Despite the increase in gold prices, Chinese demand continues to be just as high. Although the Chinese government keeps very quiet about its gold reserves it is believed that China holds in excess of 33.89 million fine troy ounces as its reserves and that this is increasing rapidly. In 2007, China overtook South Africa as the world's largest gold producer and China has been making the most of this cost advantage.
The Chinese however, are also in need of monetary support after The People's Bank of China made it easier for banks to lend more money, by cutting the level of reserves the banks have to hold. Over the past week, China's central bank has had to intervene in the currency markets, but for once, it's not been acting to keep the Renminbi weak against the dollar. The blame lies with China's property bubble which seems about to burst. The good news is that China's attempts to prop up the market appear to be working; but the bad news is that investors are beginning to realise that the Reminbi can fall as well as rise.

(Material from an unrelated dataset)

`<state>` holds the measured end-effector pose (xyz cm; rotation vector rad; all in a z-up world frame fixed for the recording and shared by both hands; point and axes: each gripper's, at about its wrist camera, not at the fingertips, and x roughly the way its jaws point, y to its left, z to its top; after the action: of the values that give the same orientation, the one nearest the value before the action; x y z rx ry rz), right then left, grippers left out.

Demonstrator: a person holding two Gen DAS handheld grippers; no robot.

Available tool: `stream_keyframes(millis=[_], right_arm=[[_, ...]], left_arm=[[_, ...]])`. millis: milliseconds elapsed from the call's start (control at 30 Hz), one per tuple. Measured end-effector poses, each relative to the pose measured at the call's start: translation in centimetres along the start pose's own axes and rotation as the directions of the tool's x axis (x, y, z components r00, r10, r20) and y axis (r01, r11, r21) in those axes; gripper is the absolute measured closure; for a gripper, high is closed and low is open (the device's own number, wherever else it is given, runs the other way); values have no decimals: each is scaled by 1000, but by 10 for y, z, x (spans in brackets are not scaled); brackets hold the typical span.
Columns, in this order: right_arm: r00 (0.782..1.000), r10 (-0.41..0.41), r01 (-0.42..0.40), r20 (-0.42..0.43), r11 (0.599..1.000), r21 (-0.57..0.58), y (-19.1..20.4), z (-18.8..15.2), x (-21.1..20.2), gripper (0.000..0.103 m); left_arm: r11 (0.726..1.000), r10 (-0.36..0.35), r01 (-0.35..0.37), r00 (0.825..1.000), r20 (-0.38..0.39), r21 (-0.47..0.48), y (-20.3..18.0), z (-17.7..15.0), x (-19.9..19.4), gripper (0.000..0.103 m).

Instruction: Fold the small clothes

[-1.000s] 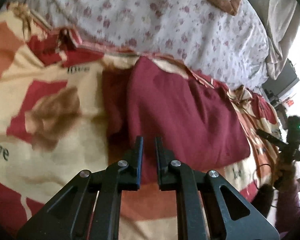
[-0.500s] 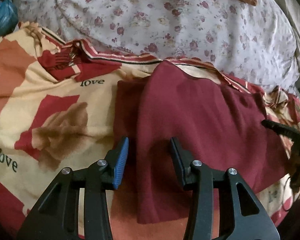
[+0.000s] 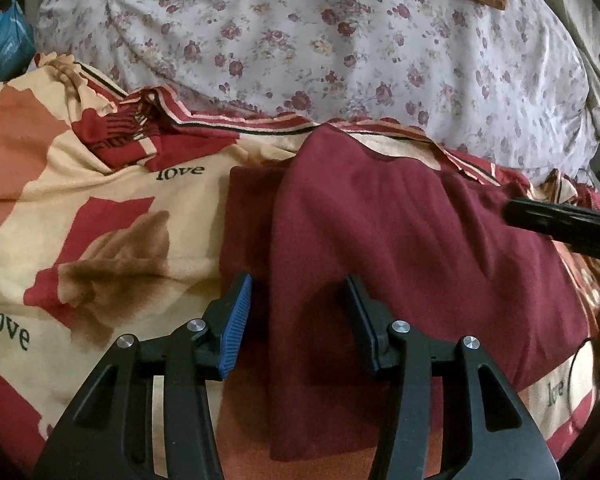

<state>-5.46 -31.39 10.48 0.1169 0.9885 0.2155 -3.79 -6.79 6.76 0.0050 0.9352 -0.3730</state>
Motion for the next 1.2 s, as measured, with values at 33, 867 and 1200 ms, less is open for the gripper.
stream_keyframes(millis=[33, 867, 1200], right_arm=[[1000, 1, -2, -4, 1000, -20, 10, 5, 7, 69], [988, 26, -42, -153, 994, -100, 102, 75, 137, 64], [987, 55, -76, -153, 988, -134, 121, 60, 113, 56]], left_arm=[[1000, -11, 11, 1000, 0, -10, 1, 0, 0, 54], [930, -287, 279, 958, 1, -238, 48, 1, -8, 53], [944, -261, 256, 965, 3, -209, 44, 0, -8, 53]])
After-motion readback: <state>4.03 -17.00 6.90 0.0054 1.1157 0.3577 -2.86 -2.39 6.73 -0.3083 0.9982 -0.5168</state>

Also underpinning the gold price was the continued buying by central banks. South Korea is the latest bank to
buy gold in an attempt to diversify its foreign reserves and protect against financial instability. A number of banks have disclosed information about their continuing gold purchases; these include Thailand, Russia and Bolivia. Although gold seems to have currently lost its status as a safe-haven asset, increased demand from central banks is supporting gold prices.
EU leaders will be meeting in Brussels this morning (08/12/11) in order to try and agree on a deal to tackle the Euro Zone debt crisis. Most investors and analysts have labelled this the 'do or die' moment for Europe. It is now apparent that any solution must be credible and enduring; the markets will no longer be fed drips and drabs of false hope. One way or another, EU leaders must announce a viable plan.
Chancellor Merkel and President Sarkozy are calling for renewed contracts between countries that enforce budgetary discipline with automatic penalties for those who overspend. However, similar sanctions were previously included in the contracts and those clearly weren't enforced, so how much difference will this really make?
After Standard and Poor's put all Euro zone countries on
credit watch it seems that the main focus is on restoring market confidence and as such EU leaders appear to be hardening their positions. However, if the EU is to survive in the long run there needs to be improved solidarity and collective fiscal union.
The ECB (European Central Bank) has cut its main interest rate back to 1% ahead of the EU Summit. Unfortunately, this is much of the same from the ECB and it doesn't have the authority to do what is necessary to stop the debt crisis worsening. Italy and its debts are too big to be rescued by other governments so instead the attention continues to circle back to whether or not the ECB will have to surrender and print money. Of course gold would benefit from this, as people would seek to invest in gold again, in search of safe-haven assets and protection from inflation.